Your goal: Return the data exactly, but only from the line containing "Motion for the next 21" through its last line.

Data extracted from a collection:
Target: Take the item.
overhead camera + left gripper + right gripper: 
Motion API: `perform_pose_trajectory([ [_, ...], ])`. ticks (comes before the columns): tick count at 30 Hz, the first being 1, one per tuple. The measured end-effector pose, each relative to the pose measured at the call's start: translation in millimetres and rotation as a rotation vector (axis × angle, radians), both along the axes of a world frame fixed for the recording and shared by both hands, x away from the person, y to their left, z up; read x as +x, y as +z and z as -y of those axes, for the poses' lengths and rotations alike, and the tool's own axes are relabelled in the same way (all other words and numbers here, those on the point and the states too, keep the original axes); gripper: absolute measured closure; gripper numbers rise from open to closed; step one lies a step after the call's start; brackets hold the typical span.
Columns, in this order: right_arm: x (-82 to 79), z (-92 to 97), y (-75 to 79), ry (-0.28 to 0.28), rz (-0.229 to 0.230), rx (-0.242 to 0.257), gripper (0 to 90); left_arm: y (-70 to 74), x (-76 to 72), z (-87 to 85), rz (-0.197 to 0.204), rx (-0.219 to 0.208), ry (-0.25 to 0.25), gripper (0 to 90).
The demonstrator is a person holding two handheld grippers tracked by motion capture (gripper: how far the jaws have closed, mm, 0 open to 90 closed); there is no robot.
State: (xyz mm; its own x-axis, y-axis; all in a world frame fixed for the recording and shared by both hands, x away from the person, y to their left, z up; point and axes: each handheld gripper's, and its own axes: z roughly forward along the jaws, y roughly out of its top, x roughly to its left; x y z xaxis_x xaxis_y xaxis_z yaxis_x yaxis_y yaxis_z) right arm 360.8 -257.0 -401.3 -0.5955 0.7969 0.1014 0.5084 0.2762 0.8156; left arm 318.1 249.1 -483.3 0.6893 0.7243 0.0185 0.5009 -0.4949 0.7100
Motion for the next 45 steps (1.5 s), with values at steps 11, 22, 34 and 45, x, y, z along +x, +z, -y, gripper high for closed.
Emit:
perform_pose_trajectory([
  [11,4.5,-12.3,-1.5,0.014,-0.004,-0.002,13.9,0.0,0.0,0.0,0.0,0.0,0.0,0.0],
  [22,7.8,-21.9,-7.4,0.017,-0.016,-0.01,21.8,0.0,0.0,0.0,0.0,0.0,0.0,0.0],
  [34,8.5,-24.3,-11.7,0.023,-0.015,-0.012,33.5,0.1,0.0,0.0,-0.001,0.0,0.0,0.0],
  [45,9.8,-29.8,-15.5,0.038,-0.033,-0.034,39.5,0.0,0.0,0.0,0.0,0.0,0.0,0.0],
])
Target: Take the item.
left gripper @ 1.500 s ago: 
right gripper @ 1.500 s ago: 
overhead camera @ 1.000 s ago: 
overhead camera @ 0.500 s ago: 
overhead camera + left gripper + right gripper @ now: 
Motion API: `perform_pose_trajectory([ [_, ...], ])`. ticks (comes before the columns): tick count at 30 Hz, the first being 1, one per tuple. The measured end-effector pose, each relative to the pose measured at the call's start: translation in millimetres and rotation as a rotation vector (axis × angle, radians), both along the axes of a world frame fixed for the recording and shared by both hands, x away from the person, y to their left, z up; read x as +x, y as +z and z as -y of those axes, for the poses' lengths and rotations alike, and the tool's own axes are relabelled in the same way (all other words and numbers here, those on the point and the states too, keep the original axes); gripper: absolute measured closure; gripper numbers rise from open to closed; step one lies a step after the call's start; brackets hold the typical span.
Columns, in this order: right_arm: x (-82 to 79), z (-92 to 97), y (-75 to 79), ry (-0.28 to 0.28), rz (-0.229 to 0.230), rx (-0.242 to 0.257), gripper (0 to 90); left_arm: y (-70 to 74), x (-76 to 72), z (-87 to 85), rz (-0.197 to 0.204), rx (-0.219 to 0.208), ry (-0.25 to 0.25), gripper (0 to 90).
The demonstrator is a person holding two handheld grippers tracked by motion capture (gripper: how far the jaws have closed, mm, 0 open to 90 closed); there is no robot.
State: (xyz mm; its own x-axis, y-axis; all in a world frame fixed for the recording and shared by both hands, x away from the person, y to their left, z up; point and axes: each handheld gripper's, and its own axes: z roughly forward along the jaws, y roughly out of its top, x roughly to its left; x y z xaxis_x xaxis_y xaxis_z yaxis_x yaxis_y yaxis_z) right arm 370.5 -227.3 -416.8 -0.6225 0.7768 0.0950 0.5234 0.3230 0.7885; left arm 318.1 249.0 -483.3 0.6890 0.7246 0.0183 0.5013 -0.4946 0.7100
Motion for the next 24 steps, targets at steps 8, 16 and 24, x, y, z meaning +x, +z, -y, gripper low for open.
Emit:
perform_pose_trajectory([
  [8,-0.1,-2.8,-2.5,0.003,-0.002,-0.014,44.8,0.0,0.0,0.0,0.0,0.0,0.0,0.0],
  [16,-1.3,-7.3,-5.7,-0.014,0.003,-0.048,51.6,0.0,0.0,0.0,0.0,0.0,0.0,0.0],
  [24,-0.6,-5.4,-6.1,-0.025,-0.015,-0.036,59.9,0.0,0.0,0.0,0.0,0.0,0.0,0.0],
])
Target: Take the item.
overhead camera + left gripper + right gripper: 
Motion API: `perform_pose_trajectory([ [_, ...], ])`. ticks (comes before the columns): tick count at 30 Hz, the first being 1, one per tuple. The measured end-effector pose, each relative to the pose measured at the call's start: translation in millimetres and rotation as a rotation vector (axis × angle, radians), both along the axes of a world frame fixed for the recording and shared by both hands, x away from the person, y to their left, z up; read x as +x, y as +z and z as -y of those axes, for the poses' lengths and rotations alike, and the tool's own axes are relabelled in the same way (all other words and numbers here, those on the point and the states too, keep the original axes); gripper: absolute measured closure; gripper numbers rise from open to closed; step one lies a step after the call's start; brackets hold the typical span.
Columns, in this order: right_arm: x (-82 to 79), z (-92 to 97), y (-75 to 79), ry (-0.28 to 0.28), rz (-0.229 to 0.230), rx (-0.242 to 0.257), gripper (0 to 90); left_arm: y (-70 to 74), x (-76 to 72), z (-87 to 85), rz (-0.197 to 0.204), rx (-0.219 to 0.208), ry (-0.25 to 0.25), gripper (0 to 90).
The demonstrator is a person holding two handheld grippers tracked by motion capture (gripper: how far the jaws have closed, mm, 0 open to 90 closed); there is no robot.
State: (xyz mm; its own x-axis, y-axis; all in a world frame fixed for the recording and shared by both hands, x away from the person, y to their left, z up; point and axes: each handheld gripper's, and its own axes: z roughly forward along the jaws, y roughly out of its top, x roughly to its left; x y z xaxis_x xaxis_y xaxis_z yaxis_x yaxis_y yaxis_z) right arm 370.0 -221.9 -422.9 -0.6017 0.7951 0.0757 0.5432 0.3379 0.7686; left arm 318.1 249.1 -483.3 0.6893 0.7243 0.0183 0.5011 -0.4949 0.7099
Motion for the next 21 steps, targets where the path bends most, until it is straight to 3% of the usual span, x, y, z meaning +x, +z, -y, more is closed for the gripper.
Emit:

Exercise output:
Motion for the next 21 steps, targets where the path bends most, until it is straight to 3% of the usual span, x, y, z meaning +x, +z, -y, more is closed for the gripper.
Emit:

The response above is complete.